To each his own but I think the results are skewed by a much wider audience outside of the gamer, enthusiast, system builder and fanatic overclocker crowd one would normally associate with a hardware site like this. I fall somewhere in the enthusiast/overclocker/gamer crowd and I look to build a good balance of price performance. Granted I have a fair amount of disposable income (I have 4 kids, 2 dogs, 1 cat and a wife that does not work) but I have more brains than I have money. I do look at reviews and look for something to give me the best price performance gaming (and other uses) on a 26” at 1920x1200. I see a whole lot of people trying to put cheap lipstick on a pig in the comments. Conversely I always get a good laugh out of people wanting to run high end cards and/or SLI on small low resolution monitors.
yacoub - Monday, March 2, 2009 - link"WOW… I’m not easily shocked and I’m shocked at the results. Granted times are tough but people (responding) are much cheaper than I would have ever guessed."
No, we gamer/enthusiasts a number of things but we're not "cheap". We're price-conscious, we're bang-for-the-buck oriented, we're smart with how we spend our money, and we're (mostly) adults who have the patience and discipline to resist being suckered into dropping big bills for a GPU that's really not worth it.
You just have a skewed perception that is now being corrected by reality, and it was skewed by spending time on forums populated primarily by the handfuls of people who actually spend their money on ultra high-end GPUs (and often do so every 6 months, and do so specifically for the sake of forum postings and signature stats).

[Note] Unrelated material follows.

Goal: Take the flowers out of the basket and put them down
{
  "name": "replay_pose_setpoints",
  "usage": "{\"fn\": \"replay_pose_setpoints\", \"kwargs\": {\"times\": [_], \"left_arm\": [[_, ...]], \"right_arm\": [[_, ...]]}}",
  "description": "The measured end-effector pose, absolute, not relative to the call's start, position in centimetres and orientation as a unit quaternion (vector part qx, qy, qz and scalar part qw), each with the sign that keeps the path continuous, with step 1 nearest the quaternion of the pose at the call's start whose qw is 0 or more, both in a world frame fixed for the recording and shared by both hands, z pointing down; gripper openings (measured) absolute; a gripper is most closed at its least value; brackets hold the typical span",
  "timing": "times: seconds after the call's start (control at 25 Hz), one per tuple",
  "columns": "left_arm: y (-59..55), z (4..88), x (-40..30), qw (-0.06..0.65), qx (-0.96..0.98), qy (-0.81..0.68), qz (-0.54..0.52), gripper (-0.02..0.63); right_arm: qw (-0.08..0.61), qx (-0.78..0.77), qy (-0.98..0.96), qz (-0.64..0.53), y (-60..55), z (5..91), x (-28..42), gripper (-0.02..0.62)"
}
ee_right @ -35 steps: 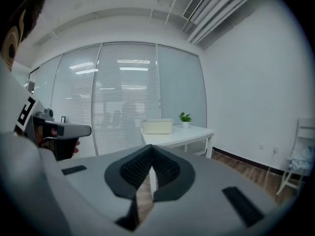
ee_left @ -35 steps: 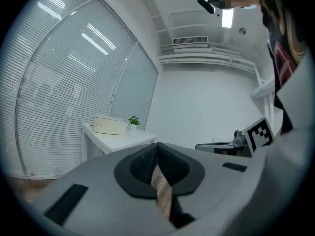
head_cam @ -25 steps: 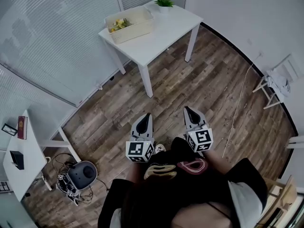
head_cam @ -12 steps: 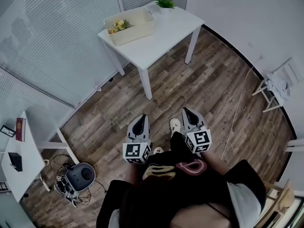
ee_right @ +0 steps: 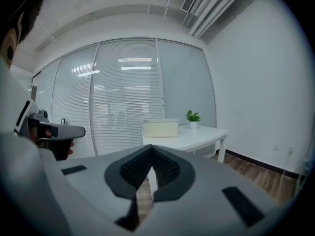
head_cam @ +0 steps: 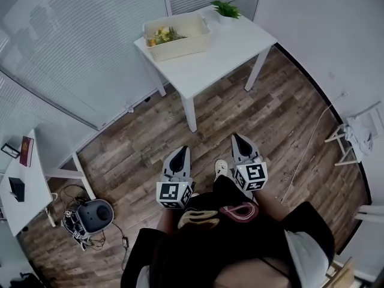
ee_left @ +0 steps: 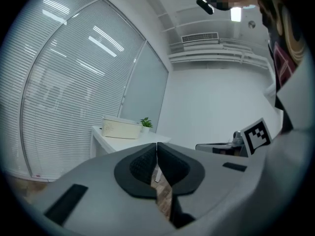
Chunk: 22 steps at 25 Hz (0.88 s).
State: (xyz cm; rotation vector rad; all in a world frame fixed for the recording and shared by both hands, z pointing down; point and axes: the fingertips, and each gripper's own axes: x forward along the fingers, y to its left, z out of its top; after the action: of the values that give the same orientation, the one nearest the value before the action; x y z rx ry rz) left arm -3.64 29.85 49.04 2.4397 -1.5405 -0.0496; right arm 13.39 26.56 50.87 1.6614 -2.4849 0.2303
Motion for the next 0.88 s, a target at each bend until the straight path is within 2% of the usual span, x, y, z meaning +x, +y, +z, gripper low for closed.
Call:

Most people (talking middle class normal gamer/enthusiat folks) do not drop $500 for a GPU for their computer. They understand the value of $500 better than some kid who doesn't pay for their housing, insurance, etc, and would not be so quick to drop that kind of money on a computer except in rare circumstances.
And the reality is the GPU market has changed to go after the higher-end pricing schema because there have been an increasing number of suckers that make such a schema more lucrative where it never was quite so lucrative in the past.

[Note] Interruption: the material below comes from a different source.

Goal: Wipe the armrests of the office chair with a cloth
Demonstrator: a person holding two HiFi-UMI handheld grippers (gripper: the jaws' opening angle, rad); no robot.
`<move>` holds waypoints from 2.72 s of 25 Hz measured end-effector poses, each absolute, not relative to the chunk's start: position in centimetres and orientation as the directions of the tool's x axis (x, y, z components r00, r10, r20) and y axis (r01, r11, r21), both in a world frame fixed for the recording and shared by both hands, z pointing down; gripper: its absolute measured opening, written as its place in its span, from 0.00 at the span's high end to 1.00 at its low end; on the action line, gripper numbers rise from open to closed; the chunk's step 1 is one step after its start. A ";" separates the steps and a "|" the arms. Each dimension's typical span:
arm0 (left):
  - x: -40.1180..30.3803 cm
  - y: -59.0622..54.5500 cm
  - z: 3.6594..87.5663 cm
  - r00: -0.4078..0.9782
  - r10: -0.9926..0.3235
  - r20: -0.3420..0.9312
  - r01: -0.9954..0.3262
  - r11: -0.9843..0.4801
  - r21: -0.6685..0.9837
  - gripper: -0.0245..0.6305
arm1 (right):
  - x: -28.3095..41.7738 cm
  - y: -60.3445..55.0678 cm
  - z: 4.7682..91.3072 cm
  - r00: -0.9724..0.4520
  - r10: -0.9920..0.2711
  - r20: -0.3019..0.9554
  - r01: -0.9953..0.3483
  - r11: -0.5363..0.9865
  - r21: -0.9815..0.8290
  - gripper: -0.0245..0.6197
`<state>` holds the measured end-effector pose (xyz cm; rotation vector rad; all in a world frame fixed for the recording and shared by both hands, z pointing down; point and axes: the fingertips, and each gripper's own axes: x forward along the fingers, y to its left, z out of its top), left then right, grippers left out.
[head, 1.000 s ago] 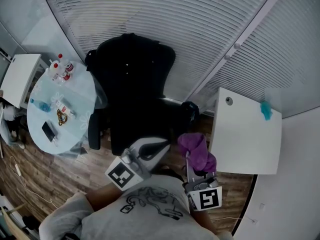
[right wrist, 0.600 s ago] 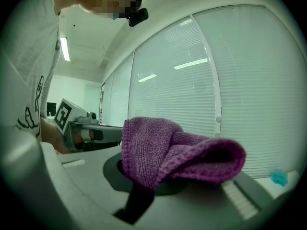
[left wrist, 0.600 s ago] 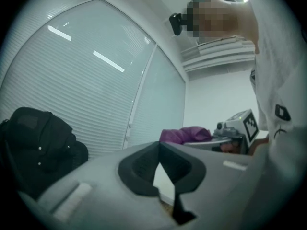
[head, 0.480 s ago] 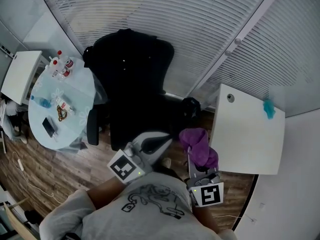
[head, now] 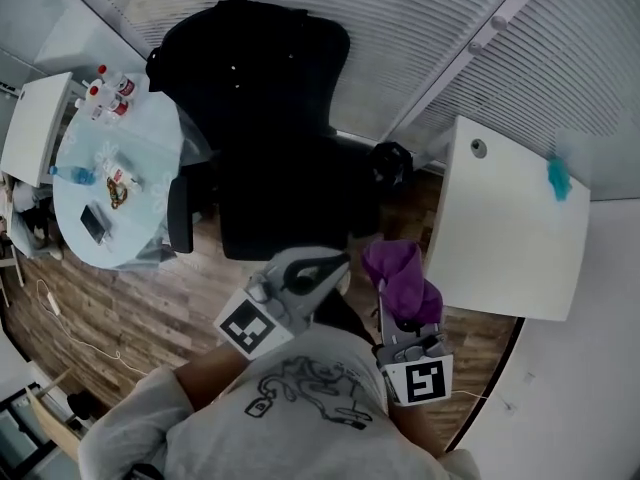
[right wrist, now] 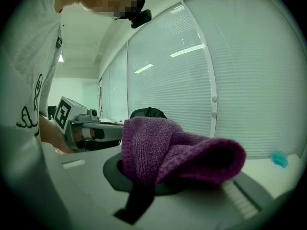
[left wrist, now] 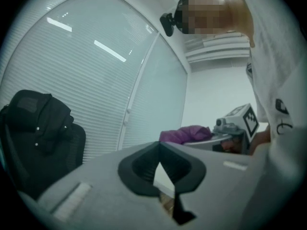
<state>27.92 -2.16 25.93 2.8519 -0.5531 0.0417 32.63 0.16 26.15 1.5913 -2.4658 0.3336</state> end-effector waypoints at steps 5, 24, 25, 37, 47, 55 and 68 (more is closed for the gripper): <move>28.5 -1.5 27.1 0.931 -0.359 0.067 -0.364 -0.899 0.244 0.96 | 32.9 1.0 28.0 -0.413 -0.860 0.300 -0.910 0.400 -0.105 0.91; 29.5 -6.0 35.7 0.926 -0.362 0.105 -0.376 -0.902 0.214 0.96 | 33.8 -2.9 36.2 -0.437 -0.828 0.352 -0.888 0.460 -0.021 0.91; 29.6 -6.3 36.6 0.927 -0.360 0.108 -0.376 -0.900 0.222 0.96 | 33.9 -3.1 37.2 -0.437 -0.823 0.362 -0.887 0.461 -0.021 0.91; 31.0 -9.4 47.3 0.928 -0.346 0.136 -0.370 -0.900 0.232 0.96 | 34.7 -5.9 50.0 -0.447 -0.734 0.511 -0.871 0.487 -0.063 0.91; 31.2 -10.3 55.4 0.921 -0.325 0.216 -0.369 -0.905 0.212 0.96 | 34.5 -7.2 58.6 -0.447 -0.651 0.614 -0.859 0.505 -0.090 0.91; 31.1 -10.2 59.3 0.914 -0.310 0.261 -0.373 -0.894 0.246 0.96 | 34.8 -5.9 64.6 -0.417 -0.563 0.713 -0.866 0.485 -0.124 0.91; 30.1 -10.0 60.1 0.909 -0.313 0.275 -0.384 -0.887 0.256 0.96 | 34.5 -9.2 65.5 -0.421 -0.553 0.719 -0.857 0.503 -0.116 0.91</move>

Realistically $200-300 is the range people expect for a near-top-of-the-line GPU for gaming on your average 20-24" widescreen monitor at High graphical game settings. There should only be one single-card offering of a given generation priced higher than that, at around $450-500, which is for the people who think they need it, or who run 30" displays, or who really want to run Ultra High settings at high resolutions at playable framerates.
Everyone else, and where the big money has traditionally been made, is in the sub-$300 GPU market.
And there's a lot more caveats and things I'd like to say but whatever this is long enough.